--- DATASET CONTENT Enclosed Below ---
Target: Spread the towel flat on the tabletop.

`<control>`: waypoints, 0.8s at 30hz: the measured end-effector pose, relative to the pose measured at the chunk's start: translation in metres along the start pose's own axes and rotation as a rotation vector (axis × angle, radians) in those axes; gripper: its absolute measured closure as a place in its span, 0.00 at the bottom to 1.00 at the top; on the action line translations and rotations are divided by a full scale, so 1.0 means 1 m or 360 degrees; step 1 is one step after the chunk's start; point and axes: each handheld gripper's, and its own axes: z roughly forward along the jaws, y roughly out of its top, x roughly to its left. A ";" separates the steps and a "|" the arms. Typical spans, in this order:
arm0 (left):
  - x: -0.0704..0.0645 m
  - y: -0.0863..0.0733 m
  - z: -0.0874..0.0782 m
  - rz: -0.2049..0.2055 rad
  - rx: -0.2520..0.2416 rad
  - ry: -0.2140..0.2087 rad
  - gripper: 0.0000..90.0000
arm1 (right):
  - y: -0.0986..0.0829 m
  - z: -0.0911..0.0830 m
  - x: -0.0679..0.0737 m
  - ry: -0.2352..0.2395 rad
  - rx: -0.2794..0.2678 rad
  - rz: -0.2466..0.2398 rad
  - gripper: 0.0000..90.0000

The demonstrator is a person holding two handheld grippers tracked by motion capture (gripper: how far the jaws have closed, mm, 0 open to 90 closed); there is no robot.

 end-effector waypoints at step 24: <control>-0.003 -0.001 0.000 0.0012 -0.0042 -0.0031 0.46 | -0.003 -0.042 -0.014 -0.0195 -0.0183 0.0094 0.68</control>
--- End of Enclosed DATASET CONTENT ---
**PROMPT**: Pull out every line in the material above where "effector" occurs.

**SOLUTION TO THE EXERCISE**:
`<control>`: waypoints, 0.8s at 30hz: the measured end-effector pose, relative to the pose measured at the chunk's start: translation in metres along the start pose's own axes and rotation as a rotation vector (axis × angle, radians) in those axes; gripper: its absolute measured closure as a place in its span, 0.00 at the bottom to 1.00 at the top; on the action line translations and rotations are divided by a full scale, so 1.0 means 1 m or 360 degrees; step 1 is one step after the chunk's start; point and axes: each handheld gripper's, and its own axes: z roughly forward along the jaws, y roughly out of its top, x roughly to its left. A ";" separates the steps and a "|" the arms. Typical spans, in this order:
 end-effector waypoints at step 24: <control>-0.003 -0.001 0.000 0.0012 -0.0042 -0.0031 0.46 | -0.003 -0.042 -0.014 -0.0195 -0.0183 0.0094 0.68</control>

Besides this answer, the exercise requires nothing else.